START Excerpted records
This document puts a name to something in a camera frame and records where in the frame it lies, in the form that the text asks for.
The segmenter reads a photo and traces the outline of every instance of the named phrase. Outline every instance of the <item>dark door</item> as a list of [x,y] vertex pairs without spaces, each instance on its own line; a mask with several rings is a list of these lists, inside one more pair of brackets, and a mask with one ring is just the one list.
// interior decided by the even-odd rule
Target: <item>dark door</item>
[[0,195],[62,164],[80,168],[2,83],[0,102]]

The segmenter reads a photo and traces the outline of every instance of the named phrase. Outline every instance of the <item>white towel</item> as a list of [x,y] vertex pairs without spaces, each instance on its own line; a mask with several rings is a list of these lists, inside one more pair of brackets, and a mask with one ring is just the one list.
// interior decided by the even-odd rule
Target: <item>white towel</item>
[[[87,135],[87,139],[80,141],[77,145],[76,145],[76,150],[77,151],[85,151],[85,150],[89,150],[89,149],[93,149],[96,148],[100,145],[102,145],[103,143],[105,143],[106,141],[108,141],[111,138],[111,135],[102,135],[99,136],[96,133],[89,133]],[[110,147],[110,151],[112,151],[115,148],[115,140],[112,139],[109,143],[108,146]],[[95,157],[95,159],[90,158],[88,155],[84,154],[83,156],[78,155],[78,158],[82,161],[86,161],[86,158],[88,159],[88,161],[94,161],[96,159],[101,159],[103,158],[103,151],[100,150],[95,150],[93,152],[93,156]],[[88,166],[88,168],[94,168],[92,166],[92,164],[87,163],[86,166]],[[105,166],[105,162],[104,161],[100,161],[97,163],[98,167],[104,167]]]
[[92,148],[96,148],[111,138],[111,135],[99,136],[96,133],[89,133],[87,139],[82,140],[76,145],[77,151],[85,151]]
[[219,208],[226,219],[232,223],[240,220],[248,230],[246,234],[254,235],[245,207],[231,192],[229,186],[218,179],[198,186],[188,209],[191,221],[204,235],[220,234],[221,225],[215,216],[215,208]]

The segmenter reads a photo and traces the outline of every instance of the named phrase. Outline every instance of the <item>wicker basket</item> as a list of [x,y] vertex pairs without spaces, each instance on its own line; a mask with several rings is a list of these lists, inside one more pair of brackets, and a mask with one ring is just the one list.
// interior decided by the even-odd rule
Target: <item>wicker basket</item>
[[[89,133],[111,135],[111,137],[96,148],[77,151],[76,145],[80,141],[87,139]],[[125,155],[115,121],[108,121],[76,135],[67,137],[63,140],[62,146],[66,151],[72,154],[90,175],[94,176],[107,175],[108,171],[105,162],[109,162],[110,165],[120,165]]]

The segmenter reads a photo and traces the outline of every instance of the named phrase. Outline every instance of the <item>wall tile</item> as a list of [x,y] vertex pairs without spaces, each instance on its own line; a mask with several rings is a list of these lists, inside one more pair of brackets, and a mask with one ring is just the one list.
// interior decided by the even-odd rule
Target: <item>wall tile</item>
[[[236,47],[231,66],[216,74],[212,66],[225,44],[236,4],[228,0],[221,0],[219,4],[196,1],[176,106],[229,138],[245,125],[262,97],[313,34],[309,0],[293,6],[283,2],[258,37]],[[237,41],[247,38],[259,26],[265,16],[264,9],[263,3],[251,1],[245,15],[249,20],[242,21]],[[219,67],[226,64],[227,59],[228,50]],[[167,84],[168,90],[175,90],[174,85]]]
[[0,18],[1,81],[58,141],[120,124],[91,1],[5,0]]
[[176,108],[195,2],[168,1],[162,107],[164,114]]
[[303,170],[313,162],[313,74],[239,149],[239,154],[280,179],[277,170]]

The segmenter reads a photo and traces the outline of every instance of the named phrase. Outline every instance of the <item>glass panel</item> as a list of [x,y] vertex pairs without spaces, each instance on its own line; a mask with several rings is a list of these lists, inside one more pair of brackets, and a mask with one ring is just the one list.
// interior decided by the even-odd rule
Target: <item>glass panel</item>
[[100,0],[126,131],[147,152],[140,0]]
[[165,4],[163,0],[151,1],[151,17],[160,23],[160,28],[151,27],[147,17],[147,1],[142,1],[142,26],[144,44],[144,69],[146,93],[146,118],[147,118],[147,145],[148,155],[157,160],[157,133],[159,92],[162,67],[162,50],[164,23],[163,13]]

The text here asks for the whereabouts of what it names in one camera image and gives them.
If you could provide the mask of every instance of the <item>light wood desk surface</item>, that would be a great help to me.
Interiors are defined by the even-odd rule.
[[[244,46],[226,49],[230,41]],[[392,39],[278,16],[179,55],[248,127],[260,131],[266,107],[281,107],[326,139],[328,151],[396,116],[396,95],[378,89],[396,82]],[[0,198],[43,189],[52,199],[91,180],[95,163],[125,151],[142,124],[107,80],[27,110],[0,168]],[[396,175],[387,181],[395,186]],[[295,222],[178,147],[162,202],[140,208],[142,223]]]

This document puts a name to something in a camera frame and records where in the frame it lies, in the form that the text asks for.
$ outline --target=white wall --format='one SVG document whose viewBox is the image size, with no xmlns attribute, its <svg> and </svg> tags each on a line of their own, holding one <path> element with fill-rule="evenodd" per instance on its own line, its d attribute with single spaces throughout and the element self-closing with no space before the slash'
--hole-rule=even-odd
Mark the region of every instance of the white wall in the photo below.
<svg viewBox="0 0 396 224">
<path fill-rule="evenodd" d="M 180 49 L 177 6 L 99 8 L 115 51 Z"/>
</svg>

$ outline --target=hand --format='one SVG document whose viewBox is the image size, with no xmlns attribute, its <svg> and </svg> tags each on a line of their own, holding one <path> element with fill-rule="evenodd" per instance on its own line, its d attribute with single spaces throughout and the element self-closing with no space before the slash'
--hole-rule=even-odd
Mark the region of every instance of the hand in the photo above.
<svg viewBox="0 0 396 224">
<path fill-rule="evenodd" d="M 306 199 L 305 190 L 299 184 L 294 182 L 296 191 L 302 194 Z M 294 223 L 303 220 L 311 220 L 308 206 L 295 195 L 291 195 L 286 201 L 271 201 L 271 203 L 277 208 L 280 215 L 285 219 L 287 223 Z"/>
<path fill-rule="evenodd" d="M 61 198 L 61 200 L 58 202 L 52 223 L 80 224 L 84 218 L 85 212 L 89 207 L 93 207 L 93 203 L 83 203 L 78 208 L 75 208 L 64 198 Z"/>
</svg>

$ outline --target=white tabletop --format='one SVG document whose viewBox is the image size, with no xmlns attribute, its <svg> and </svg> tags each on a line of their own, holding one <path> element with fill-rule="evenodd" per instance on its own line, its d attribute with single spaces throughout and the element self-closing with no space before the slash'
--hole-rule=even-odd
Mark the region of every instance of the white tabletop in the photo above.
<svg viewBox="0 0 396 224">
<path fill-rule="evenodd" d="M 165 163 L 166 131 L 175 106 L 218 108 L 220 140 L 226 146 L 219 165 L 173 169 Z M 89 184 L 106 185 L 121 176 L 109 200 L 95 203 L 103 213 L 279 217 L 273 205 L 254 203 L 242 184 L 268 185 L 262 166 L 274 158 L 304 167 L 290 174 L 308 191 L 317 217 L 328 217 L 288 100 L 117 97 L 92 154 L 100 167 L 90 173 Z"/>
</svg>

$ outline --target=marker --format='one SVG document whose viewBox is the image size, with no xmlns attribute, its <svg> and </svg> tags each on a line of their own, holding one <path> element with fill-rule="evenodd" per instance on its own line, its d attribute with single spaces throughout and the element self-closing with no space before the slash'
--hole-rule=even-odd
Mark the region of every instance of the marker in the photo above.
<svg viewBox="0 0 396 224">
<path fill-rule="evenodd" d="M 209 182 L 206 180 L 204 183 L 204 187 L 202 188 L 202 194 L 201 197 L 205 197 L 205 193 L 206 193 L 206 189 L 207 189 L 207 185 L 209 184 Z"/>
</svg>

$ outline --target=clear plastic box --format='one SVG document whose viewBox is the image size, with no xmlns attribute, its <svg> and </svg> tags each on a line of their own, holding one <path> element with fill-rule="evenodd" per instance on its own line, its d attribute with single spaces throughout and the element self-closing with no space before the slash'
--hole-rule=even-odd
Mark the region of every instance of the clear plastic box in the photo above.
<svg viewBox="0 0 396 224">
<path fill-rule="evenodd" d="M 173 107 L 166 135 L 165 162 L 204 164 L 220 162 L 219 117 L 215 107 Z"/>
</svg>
END Excerpted records
> _Exercise directions_:
What belongs in the answer is the line with "Mark the region of every instance of the clear" plus every later line of the listing, copied word for word and nothing besides.

> _Response to the task_:
Mark the region of every instance of the clear plastic box in the photo above.
<svg viewBox="0 0 396 224">
<path fill-rule="evenodd" d="M 173 107 L 166 135 L 165 162 L 204 164 L 220 162 L 219 117 L 215 107 Z"/>
</svg>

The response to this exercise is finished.